WORK ORDER:
Look through the material and copy each line holding "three".

DATASET EXTRACT:
┌────────
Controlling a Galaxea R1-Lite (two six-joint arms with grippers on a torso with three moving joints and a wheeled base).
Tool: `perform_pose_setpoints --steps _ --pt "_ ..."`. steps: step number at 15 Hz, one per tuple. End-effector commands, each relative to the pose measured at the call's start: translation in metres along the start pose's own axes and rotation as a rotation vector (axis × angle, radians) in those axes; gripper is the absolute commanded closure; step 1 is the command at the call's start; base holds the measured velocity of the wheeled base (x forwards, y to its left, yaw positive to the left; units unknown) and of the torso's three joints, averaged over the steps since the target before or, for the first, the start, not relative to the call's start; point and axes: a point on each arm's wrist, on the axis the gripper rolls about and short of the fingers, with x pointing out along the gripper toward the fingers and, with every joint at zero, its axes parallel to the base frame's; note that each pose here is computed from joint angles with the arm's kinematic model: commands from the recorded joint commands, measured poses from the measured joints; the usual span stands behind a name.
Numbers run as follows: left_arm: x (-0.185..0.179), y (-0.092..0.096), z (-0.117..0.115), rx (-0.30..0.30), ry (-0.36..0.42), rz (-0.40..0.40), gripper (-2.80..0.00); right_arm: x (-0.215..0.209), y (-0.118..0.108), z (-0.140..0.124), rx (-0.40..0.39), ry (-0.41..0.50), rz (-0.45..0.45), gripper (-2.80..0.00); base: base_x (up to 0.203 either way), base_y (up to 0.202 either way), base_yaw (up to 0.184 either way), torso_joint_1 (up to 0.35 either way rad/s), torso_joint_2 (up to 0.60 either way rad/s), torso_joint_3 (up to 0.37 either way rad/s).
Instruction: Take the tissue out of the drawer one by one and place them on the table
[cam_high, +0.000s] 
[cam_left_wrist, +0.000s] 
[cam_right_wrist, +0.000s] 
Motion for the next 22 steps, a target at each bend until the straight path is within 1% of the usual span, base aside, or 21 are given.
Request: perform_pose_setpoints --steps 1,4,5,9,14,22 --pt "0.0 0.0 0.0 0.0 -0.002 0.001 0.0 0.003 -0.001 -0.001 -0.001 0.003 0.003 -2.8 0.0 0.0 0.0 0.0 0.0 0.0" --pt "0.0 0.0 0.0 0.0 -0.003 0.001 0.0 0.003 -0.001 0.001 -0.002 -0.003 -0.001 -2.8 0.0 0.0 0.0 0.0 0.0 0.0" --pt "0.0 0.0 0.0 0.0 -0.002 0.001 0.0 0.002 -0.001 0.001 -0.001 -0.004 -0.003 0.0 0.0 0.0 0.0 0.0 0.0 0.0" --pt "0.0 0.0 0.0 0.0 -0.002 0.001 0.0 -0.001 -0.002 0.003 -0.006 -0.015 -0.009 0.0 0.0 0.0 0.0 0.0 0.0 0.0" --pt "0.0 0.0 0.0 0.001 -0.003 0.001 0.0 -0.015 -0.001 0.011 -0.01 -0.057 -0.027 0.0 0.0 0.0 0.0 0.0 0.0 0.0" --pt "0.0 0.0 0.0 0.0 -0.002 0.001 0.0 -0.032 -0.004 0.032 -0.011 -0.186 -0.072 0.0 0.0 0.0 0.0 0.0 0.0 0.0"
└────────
RESPONSE TO THE EXERCISE:
Controlling a Galaxea R1-Lite (two six-joint arms with grippers on a torso with three moving joints and a wheeled base).
Tool: `perform_pose_setpoints --steps _ --pt "_ ..."`. steps: step number at 15 Hz, one per tuple. End-effector commands, each relative to the pose measured at the call's start: translation in metres along the start pose's own axes and rotation as a rotation vector (axis × angle, radians) in those axes; gripper is the absolute commanded closure; step 1 is the command at the call's start; base holds the measured velocity of the wheeled base (x forwards, y to its left, yaw positive to the left; units unknown) and of the torso's three joints, averaged over the steps since the target before or, for the first, the start, not relative to the call's start; point and axes: a point on each arm's wrist, on the axis the gripper rolls about and short of the fingers, with x pointing out along the gripper toward the fingers and, with every joint at zero, its axes parallel to the base frame's; note that each pose here is computed from joint angles with the arm's kinematic model: commands from the recorded joint commands, measured poses from the measured joints; the usual span stands behind a name.

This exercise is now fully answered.